Task to complete =>
Wherever the line with "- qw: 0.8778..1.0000" sits in the listing below, transcribe from it up to and including the line with "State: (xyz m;", exactly, and leave the remaining lines out.

+--

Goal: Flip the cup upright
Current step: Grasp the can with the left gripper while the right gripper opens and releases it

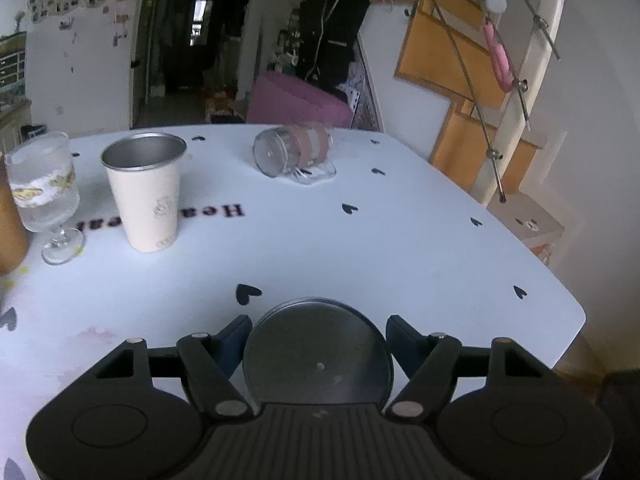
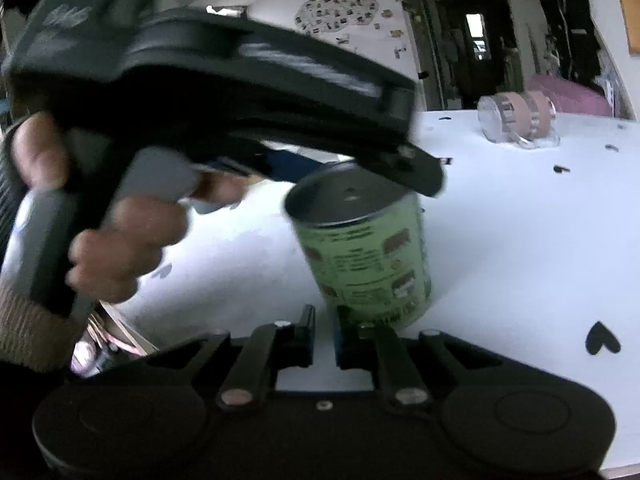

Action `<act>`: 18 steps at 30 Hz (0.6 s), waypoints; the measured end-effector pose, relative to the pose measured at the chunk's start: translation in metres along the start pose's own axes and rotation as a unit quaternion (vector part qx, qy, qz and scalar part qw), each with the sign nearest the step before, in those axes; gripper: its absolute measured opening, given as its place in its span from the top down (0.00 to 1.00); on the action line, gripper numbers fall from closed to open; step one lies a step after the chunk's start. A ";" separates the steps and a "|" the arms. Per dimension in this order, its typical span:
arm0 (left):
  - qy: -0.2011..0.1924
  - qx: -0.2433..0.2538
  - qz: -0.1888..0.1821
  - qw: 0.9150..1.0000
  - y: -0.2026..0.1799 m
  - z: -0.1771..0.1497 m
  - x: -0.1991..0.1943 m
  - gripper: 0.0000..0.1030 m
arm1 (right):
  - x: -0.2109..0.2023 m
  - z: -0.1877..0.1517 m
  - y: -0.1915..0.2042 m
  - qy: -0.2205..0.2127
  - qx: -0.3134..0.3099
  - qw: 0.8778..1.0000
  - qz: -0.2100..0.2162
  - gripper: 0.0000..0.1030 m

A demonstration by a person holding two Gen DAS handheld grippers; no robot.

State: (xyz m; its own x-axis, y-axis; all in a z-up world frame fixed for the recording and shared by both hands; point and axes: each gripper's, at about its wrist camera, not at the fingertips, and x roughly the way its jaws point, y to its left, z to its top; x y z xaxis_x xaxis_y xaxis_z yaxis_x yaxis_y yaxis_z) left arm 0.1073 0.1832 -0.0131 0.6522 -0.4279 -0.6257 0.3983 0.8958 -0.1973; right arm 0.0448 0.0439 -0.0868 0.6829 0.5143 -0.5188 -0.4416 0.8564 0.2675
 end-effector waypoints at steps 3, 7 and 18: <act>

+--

The completed task =>
  - qw: 0.8778..1.0000
  - qz: -0.2100..0.2162
  - gripper: 0.0000..0.1030 m

A demonstration by a person holding two Gen DAS handheld grippers; no robot.

State: (xyz m; its own x-axis, y-axis; all in a z-up world frame fixed for the recording and shared by both hands; point and axes: each gripper's, at about its wrist camera, not at the fingertips, and x roughly the way its jaws point, y to its left, z to its top; x y z xaxis_x xaxis_y xaxis_z yaxis_x yaxis_y yaxis_z) left arm 0.1073 0.1832 -0.0131 0.6522 -0.4279 -0.6257 0.3983 0.8958 -0.1973; right arm 0.0448 0.0439 -0.0868 0.6829 0.5143 -0.5188 -0.4416 0.8564 0.2675

That makes the output complete.